Loving, Caring, Authentic
SueAnneKirkhamOfficialLogo.png

Recipes for Life

We offer inspirational real-life stories about PEOPLE OF FAITH AND COURAGE; menus and cooking directions meant to fuel your creative inclinations and your healthy body in the form of MUSINGS OF A MIDWESTERN FOODIE; and ADVICE FOR LIFE from the perspective of those who have lived it to maturity.

Don't Be a Dumb Bee

I’m about to date myself. Just clacking that phrase onto the empty page is weird. Sounds like I’m getting ready to take myself out to dinner and a movie. And truth be told, a lot of my expressions probably reveal my age anyway. I mean, who says and truth be told these days?

But back to the subject, which is Romper Room. This classic children’s television program first hit the airwaves in 1953 and was aimed at teaching preschoolers to be good little citizens—all part of a lost culture not to be found in mainstream children’s programming today. It must have been effective, because certain elements of the program remain engraved in my memory.

There was the changing roster of former teachers—Miss Nancy, Miss Francis, Miss Bonnie—who, surrounded by a gaggle of in-studio tots, peered through a Magic Mirror to “see” and name specific children in the viewing audience. Other daily staples included The Pledge of Allegiance, stories imbued with moral messages, games, exercises, background music from Mr. Music, and milk and cookie time, always preceded by a short table prayer. (Sigh.)

Hovering over these activities was Mr. Do-Bee, a freakishly oversized striped insect who delivered messages with such scintillating lyrics as:

Do be a sidewalk player, Don’t be a street player; Do be a car sitter, Don’t be a car               stander; Do be a plate cleaner, Don’t be a food fussy; Do be a play safe, Don’t be a match toucher.               

Simple but sensible. I know I took this stuff pretty seriously at age four.

Jump ahead to 2019, when a little simple but sensible would be refreshing. I’ll cite two recent examples.

January 12, Layton, Utah. A 17-year-old pulls her beanie cap over her eyes in blind obedience (forgive the pun) to the internet-promoted Bird Box challenge based on the apocalyptic Sandra Bullock thriller about a mysterious force that must not be looked upon at risk of death.
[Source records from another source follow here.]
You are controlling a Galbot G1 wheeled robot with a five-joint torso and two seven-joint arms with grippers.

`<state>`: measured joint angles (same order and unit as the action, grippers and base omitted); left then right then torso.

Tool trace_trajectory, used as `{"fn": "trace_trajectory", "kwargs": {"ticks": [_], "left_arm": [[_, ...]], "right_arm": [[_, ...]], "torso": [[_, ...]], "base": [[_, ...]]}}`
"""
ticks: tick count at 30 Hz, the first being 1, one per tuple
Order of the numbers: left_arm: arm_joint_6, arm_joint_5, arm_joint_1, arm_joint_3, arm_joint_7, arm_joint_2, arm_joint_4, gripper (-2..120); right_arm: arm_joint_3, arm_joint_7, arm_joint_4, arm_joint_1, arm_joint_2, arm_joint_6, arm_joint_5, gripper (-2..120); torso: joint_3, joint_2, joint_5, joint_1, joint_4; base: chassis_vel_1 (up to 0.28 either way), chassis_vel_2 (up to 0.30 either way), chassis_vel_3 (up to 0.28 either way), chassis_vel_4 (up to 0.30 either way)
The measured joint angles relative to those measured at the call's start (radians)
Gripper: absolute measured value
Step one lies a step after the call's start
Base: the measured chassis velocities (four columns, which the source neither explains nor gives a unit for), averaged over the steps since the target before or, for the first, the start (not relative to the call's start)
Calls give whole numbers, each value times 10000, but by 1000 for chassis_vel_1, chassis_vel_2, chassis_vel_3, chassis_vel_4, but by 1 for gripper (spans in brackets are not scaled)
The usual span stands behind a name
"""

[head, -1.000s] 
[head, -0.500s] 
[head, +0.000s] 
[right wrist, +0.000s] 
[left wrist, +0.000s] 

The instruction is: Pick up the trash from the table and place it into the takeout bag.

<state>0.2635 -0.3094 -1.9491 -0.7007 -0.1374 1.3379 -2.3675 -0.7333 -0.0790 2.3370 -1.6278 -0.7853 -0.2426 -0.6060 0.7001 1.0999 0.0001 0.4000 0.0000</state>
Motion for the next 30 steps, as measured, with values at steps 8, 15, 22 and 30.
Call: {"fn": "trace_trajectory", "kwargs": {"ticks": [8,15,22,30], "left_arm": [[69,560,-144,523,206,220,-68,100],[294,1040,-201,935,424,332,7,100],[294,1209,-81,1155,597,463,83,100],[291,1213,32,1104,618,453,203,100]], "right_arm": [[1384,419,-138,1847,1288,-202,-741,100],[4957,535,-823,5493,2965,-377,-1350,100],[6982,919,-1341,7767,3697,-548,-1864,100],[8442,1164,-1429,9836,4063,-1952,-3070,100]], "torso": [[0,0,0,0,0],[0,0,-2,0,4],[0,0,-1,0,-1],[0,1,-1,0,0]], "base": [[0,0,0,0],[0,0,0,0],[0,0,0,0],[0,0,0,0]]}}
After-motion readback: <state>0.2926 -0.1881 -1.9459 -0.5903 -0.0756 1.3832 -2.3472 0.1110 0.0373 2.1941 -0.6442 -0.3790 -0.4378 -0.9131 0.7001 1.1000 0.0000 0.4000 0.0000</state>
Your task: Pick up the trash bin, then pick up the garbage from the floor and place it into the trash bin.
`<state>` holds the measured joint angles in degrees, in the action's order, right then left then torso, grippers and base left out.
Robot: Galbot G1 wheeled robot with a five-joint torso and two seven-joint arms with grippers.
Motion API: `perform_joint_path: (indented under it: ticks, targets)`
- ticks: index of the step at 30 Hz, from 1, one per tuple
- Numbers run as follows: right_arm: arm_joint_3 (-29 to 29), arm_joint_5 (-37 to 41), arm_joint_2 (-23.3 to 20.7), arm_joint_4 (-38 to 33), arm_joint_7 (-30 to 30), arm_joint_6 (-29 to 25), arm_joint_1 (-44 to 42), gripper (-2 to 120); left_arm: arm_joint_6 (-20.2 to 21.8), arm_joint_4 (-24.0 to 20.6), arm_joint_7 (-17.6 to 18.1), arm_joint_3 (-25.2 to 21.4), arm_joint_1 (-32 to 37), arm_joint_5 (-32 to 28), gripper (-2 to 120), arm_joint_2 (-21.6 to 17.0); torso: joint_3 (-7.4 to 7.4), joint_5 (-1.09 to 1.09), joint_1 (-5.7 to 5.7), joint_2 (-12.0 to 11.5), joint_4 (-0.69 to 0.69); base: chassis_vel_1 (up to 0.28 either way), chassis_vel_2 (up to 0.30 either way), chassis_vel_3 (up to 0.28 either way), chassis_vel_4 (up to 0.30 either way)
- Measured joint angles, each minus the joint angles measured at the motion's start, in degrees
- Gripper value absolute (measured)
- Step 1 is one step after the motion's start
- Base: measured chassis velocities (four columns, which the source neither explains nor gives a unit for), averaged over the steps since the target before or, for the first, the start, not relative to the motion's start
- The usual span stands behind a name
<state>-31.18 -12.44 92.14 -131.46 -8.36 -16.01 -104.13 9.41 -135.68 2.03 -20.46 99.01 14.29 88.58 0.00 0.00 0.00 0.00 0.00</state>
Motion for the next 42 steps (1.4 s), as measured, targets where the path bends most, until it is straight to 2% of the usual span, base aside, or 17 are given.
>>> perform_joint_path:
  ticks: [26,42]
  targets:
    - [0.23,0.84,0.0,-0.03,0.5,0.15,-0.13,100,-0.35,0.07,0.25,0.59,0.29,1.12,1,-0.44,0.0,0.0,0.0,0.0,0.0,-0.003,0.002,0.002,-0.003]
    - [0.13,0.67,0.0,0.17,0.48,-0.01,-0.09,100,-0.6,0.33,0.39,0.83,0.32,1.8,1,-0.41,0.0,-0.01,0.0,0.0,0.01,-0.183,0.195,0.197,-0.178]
Well, talk about risking death. The girl crashed her pickup truck into another vehicle. Who’d of thunk? Obviously not this teen. Nor the dozens of others who joined the same craze after 22-year-old YouTube celebrity Jake Paul walked across a busy Los Angeles street while blindfolded, because, hey, what could go wrong?

But it’s not only generation z-types modeling insane behavior.

March 10, 2019. A 30-something woman climbs over a safety fence at Arizona’s Wildlife World to take a selfie with the zoo’s resident jaguar. She survived, but this stunt cost her claw gashes to one arm, an ambulance trip to the hospital, and some public disdain.

“When people do not respect the barriers, there’s always a chance there might be a problem,” said a zoo spokesperson. Uh, duh?

Society has always produced daredevils, of course. In the computer age, our ability to interconnect can quickly become either an international stupidity virus or a global object lesson: Don’t be a Dumb Bee. Let’s all hope for less of the former and more of the latter.